Críticas AdoroCinema
5,0
Obra-prima
Django Livre

Um grande espetáculo

por Bruno Carmelo

Django Livre é um filme excessivo: existem tramas demais, personagens demais, reviravoltas demais; a duração é longa, o sangue jorra por todos os lados, as referências se multiplicam sem fim. Mais do que nunca, Quentin Tarantino está consciente do caráter épico desta história, do teor sensível do tema e de suas imensas habilidades na direção. Este novo filme é uma prova de que as ambições do diretor estão cada vez maiores – e de que ele ainda consegue corresponder às altas expectativas que constrói.

A primeira hora do filme é um verdadeiro show de Christoph Waltz. Através deste personagem, o meio dentista, meio caçador de recompensas King Schultz, a história estabelece seu contexto. Aprendemos que estamos em um faroeste, pouco antes da Guerra Civil, no sul dos Estados Unidos. É um grande prazer assistir a Waltz atuando mais uma vez no papel de um homem inteligente e sarcástico, algo que ele domina perfeitamente bem (depois de Bastardos Inglórios e Deus da Carnificina). A paródia que ele faz das tradicionais cenas do saloon, e das cenas de duelos com armas nas ruas da cidade, é hilária.

Também é o personagem de Waltz que nos apresenta a Django, um escravo tímido, mas cheio de traumas passados. Como sempre no cinema de Tarantino, o grande tema de Django Livre é a vingança, e Jamie Foxx elabora minuciosamente o desenvolvimento do seu personagem, que evolui de um homem submisso a um grande, revolucionário e carniceiro herói em 2h45. Desde a primeira cena, em que Schultz libera Django, Tarantino mostra seu grande talento para a utilização dos espaços, para o uso expressivo da luz e para as imagens de efeito. Poucos diretores conseguem assimilar o pop e os diferentes gêneros do cinema como ele, gerando uma obra pessoal e única.

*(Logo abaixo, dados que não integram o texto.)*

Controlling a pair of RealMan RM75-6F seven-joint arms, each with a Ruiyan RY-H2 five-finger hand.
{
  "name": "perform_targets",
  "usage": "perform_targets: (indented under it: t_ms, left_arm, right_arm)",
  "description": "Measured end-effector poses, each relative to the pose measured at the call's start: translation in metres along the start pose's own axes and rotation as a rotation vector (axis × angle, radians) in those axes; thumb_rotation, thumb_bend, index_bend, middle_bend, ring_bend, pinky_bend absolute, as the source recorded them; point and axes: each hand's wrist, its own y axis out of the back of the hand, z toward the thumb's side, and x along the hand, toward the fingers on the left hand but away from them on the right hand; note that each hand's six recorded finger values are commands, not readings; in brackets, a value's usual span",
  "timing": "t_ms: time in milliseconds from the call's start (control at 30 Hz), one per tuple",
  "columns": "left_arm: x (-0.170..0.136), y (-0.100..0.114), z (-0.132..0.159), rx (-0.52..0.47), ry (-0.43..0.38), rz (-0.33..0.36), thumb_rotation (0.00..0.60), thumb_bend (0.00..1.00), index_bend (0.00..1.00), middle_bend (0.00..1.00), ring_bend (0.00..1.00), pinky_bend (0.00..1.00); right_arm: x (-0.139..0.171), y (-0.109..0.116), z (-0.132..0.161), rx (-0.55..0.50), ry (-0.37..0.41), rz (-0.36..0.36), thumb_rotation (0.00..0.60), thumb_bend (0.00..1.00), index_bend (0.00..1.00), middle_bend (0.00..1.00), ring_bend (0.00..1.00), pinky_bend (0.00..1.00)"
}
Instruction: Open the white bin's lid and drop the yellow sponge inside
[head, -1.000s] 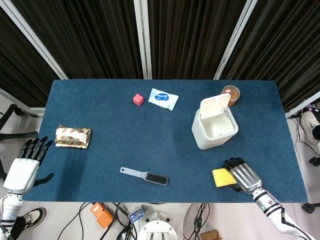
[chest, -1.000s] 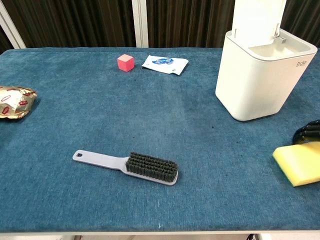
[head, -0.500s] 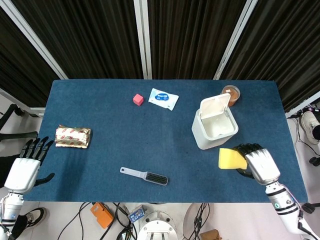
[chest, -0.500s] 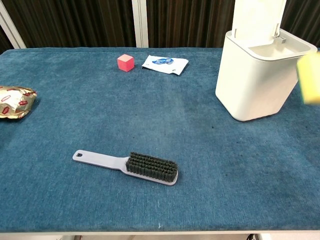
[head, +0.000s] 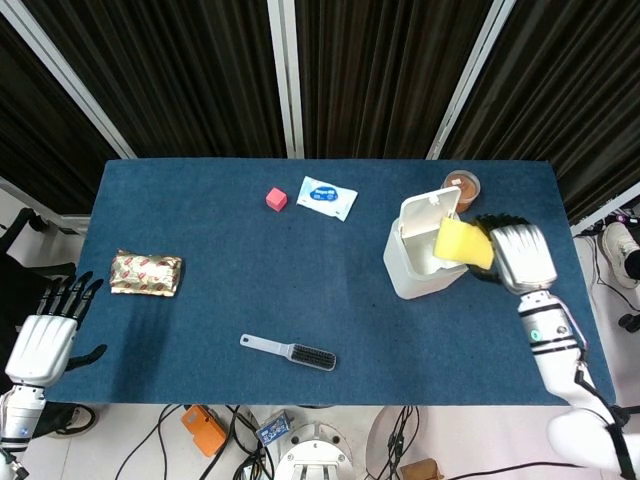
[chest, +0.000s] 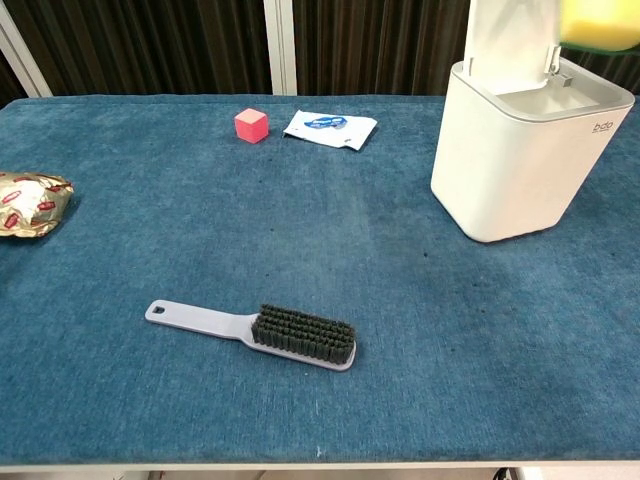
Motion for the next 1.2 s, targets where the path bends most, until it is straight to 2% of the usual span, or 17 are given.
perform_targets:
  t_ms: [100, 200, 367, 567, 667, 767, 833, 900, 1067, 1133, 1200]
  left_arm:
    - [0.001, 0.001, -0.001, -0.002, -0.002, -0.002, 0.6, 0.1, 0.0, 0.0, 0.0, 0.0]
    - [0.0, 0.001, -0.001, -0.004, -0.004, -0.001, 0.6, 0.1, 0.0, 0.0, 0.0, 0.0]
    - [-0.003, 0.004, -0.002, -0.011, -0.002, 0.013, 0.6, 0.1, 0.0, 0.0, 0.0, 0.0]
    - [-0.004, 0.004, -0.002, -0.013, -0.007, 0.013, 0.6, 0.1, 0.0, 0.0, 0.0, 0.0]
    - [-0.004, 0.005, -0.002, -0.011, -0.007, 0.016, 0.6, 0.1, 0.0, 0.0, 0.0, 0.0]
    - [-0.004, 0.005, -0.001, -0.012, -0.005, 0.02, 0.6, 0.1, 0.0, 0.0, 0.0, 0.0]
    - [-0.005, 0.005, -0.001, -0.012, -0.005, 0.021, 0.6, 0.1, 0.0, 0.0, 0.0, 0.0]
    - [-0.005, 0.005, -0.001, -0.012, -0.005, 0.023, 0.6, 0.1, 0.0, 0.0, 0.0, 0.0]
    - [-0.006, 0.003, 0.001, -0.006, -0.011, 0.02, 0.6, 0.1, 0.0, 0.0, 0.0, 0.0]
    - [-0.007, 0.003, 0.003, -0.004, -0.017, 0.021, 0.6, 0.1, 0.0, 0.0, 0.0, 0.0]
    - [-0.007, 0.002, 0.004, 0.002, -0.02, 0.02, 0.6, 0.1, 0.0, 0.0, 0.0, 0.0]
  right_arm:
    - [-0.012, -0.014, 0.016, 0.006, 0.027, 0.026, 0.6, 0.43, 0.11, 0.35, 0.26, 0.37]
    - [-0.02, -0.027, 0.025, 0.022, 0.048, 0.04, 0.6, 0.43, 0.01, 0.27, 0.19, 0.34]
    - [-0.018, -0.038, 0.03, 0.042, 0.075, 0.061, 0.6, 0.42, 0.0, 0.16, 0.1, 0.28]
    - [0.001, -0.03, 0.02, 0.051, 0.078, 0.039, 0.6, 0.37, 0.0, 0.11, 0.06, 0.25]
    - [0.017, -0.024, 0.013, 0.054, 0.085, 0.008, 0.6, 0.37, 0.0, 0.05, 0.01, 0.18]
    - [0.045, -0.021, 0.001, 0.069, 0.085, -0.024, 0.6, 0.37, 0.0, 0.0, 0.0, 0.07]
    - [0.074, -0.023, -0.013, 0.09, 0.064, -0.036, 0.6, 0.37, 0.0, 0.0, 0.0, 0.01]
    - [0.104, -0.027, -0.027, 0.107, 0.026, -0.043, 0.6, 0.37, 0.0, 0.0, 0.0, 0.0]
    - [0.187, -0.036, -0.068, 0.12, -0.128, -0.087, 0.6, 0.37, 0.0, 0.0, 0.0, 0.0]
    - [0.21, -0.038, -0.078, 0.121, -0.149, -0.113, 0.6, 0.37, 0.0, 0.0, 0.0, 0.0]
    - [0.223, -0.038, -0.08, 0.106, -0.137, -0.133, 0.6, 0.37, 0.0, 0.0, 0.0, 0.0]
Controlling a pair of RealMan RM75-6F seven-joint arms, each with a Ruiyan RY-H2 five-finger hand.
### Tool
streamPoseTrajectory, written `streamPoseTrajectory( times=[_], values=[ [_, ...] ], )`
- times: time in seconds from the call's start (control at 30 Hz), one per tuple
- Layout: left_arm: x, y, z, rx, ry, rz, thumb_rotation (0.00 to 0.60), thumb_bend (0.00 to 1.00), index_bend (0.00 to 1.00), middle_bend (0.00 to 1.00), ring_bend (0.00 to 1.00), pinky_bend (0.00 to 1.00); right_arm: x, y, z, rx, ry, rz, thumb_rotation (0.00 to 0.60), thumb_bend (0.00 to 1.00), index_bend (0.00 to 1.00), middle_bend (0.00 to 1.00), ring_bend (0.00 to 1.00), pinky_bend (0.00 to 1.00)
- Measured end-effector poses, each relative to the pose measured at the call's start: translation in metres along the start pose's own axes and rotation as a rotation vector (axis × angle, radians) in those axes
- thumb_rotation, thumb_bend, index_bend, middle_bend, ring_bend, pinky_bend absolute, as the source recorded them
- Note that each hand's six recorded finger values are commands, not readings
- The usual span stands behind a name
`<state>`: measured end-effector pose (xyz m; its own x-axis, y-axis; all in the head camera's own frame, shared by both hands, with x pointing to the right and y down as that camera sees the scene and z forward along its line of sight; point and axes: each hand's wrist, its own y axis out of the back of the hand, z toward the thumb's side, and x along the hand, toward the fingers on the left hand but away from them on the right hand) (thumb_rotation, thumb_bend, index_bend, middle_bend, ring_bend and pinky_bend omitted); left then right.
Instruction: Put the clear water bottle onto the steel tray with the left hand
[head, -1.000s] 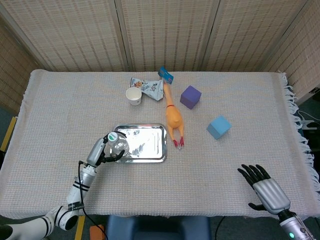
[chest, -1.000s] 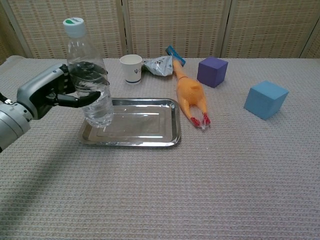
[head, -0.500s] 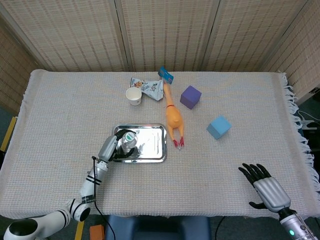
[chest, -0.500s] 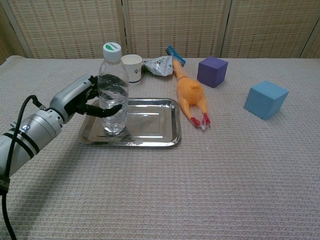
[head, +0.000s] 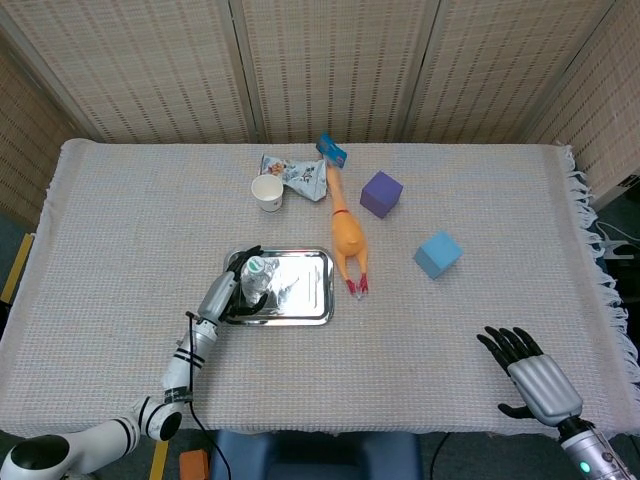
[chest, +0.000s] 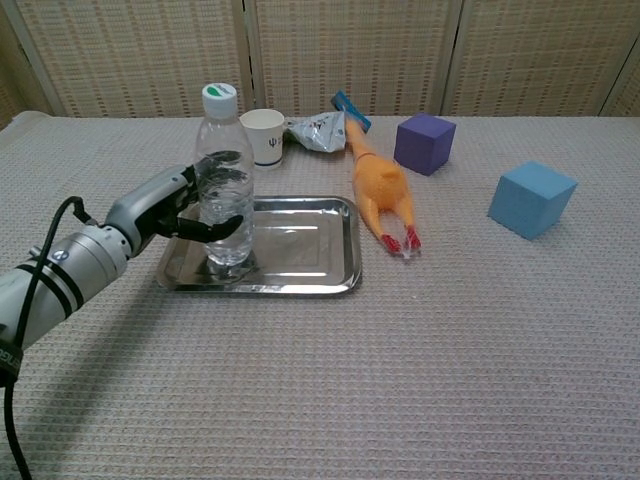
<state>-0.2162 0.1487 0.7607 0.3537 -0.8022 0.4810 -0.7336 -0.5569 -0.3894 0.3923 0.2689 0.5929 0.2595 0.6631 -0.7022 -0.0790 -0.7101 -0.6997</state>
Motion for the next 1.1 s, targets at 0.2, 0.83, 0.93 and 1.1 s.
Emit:
streamPoseTrajectory(
  times=[0.2,0.83,0.93,1.1],
  values=[
    [-0.005,0.006,0.002,0.003,0.008,-0.021,0.600,0.35,0.00,0.00,0.00,0.00,0.000,-0.001,0.001,0.002,0.005,0.002,0.600,0.02,0.00,0.00,0.00,0.00],
    [-0.016,0.033,-0.010,0.022,0.064,-0.028,0.600,0.34,0.00,0.00,0.00,0.00,0.000,-0.003,0.002,0.005,0.009,0.010,0.600,0.02,0.00,0.00,0.00,0.00],
    [-0.029,0.042,-0.014,0.057,0.063,-0.044,0.600,0.34,0.00,0.00,0.00,0.00,0.000,-0.004,0.004,0.009,0.016,0.016,0.600,0.02,0.00,0.00,0.00,0.00],
    [-0.055,0.066,-0.017,0.124,0.047,-0.028,0.600,0.34,0.00,0.00,0.00,0.00,0.002,-0.004,0.006,0.009,0.024,0.010,0.600,0.02,0.00,0.00,0.00,0.00]
  ],
)
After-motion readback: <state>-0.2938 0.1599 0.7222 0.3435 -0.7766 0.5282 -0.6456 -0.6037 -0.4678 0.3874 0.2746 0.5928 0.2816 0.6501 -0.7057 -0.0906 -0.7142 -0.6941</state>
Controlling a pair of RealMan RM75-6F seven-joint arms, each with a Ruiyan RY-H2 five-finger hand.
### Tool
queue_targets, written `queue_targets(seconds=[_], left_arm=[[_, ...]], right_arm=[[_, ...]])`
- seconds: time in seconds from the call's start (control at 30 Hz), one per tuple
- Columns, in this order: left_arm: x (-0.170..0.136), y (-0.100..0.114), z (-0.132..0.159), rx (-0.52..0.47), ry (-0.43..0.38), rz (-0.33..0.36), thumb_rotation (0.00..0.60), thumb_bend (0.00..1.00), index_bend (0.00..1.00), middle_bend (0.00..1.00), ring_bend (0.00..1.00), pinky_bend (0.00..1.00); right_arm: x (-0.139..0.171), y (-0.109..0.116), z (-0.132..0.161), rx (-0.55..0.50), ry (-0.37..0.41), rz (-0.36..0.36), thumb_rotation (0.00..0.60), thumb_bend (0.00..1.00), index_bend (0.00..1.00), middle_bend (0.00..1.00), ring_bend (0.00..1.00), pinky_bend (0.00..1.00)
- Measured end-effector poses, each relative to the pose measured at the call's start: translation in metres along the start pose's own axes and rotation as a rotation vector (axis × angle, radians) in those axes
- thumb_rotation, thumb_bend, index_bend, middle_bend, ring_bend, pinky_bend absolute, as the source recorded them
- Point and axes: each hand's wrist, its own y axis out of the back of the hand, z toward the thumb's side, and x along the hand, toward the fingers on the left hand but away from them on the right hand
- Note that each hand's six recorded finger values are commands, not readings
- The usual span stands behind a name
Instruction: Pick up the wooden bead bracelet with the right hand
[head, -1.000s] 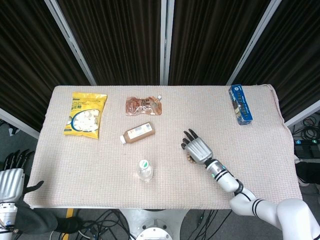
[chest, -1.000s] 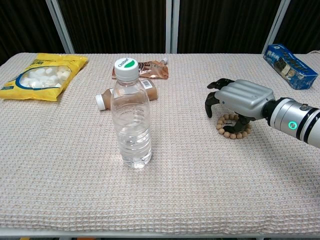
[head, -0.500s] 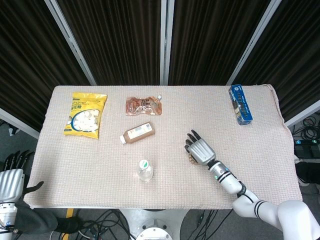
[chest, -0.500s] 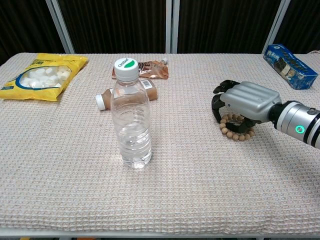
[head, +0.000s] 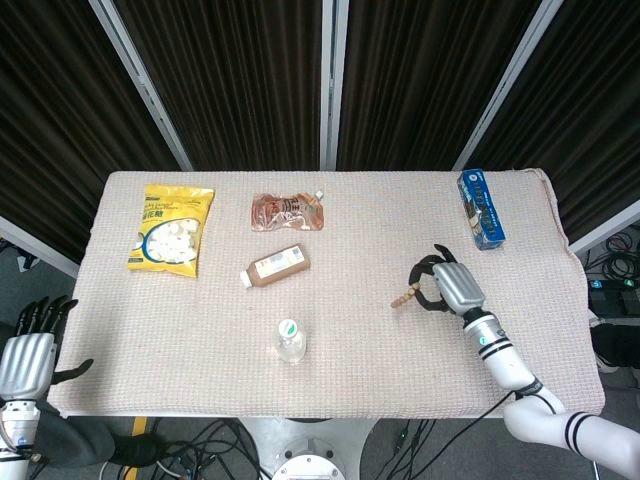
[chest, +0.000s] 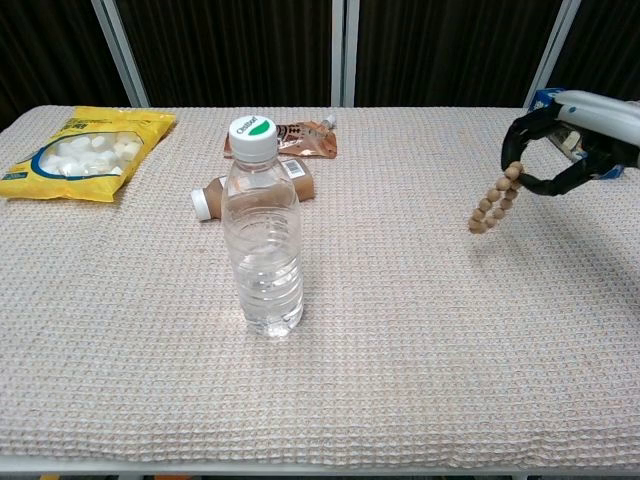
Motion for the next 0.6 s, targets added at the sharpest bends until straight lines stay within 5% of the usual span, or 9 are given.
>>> queue_targets(seconds=[0.37,0.6], left_arm=[[0.005,0.003,0.009,0.015,-0.025,-0.009,0.6,0.0,0.15,0.08,0.0,0.0],[0.006,0.002,0.011,0.015,-0.029,-0.017,0.6,0.0,0.15,0.08,0.0,0.0]], right_arm=[[0.018,0.018,-0.039,-0.593,-0.152,0.092,0.6,0.84,0.68,0.53,0.26,0.01],[0.03,0.012,-0.046,-0.816,-0.184,0.178,0.589,0.84,0.69,0.53,0.26,0.0]])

Se Bastardos Inglórios apresentava uma revisão fictícia da Segunda Guerra Mundial, Django Livre decide cutucar as feridas vivas da própria memória americana. Talvez por isso o filme tenha sido tão polêmico em seu país natal, despertando críticas de todos os lados. Mas o roteiro se defende muito bem: contra todos que rejeitaram o "divertido espetáculo da violência", a história converge em direção ao horror, e deixa claro que seu sangue e suas mortes não são nada realistas; contra aqueles que disseram que era absurdo um negro só se emancipar com a ajuda dos brancos, a trama reserva a Django mais de uma hora de narrativa para viver sem a ajuda de ninguém; contra todos que disseram que o retrato histórico é inexato, o filme ressalta o tempo inteiro seu caráter fantástico e fictício.

Este filme é um deleite visual, com fotografia, cenário e atuações impecáveis (Samuel L. Jackson e Leonardo DiCaprio apresentam um lado que nunca tinham mostrado antes no cinema). Ele reflete sobre o passado - com o tema da escravidão e o gênero fora de moda do faroeste -, mas consegue levá-lo ao presente; ele consegue ser ao mesmo tempo crítico, reflexivo, engraçado, perverso. O próprio momento em que Django é obrigado a atuar no papel de um homem racista, explorando os negros, é de uma força única. Tarantino tem em mãos um dos melhores roteiros que já escreveu, uma amostra de que o cinema de qualidade pode unir o público e a crítica, sendo tão moderno quanto clássico. Django Livre é, assim, um espetáculo imenso, um show de imagens e sons, uma aula de cinema, e um filme completo.